▸ **What you will do**
Only one stretch of the listing below is wanted. Give it again exactly, from the line with "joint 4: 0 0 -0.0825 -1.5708" through the line with "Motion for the".
^^^^^^^^
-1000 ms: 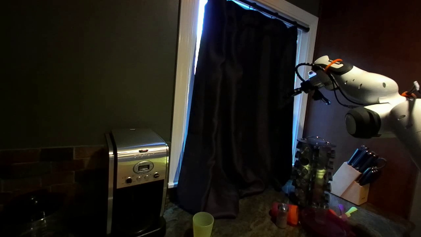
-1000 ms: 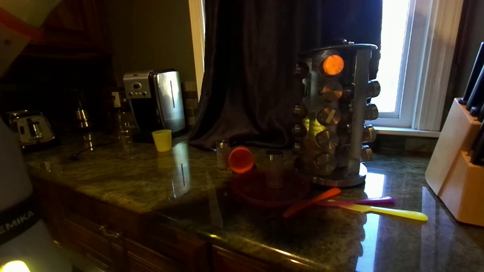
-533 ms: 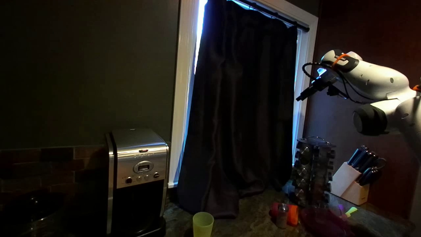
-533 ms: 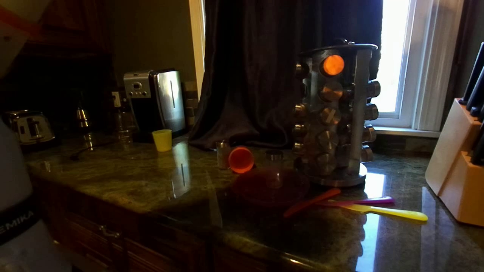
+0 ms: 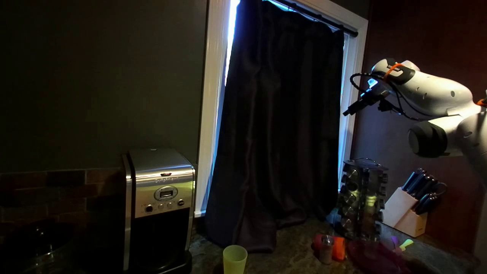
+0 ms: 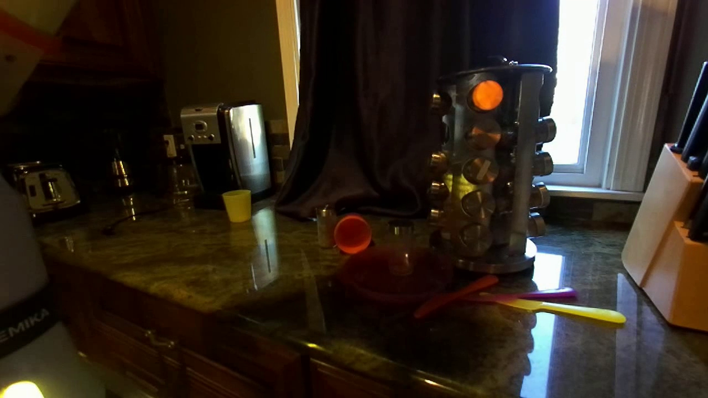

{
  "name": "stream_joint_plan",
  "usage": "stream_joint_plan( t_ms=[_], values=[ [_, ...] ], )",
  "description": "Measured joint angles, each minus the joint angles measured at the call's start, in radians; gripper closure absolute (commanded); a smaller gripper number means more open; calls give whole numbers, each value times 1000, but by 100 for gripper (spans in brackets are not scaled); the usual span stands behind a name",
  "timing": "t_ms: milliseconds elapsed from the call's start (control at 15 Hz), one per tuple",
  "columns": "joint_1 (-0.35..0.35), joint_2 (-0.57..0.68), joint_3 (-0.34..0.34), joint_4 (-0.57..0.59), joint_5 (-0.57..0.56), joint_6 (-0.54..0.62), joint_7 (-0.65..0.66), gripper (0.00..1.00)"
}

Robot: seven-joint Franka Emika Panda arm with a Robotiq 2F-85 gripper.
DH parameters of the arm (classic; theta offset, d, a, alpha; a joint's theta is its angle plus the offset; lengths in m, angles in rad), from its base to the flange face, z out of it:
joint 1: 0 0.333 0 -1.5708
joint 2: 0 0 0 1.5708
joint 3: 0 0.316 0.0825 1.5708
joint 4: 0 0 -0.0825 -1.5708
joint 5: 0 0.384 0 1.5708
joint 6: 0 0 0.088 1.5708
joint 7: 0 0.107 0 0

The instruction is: Open the curtain.

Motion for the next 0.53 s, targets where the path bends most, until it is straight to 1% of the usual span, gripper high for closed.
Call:
stream_joint_plan(
  t_ms=[133,400,467,533],
  values=[
    [0,3,4,-2,7,28,7,0],
    [-3,30,11,-2,20,130,28,0],
    [-17,38,54,2,4,152,41,0],
    [-27,48,88,4,12,172,45,0]
  ],
)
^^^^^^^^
▸ **Task answer**
joint 4: 0 0 -0.0825 -1.5708
joint 5: 0 0.384 0 1.5708
joint 6: 0 0 0.088 1.5708
joint 7: 0 0.107 0 0

The instruction is: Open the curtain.

Motion for the next 0.53 s, targets where the path bends most, until it is straight to 1% of the usual span, gripper high for closed.

What the exercise required has been answered in full.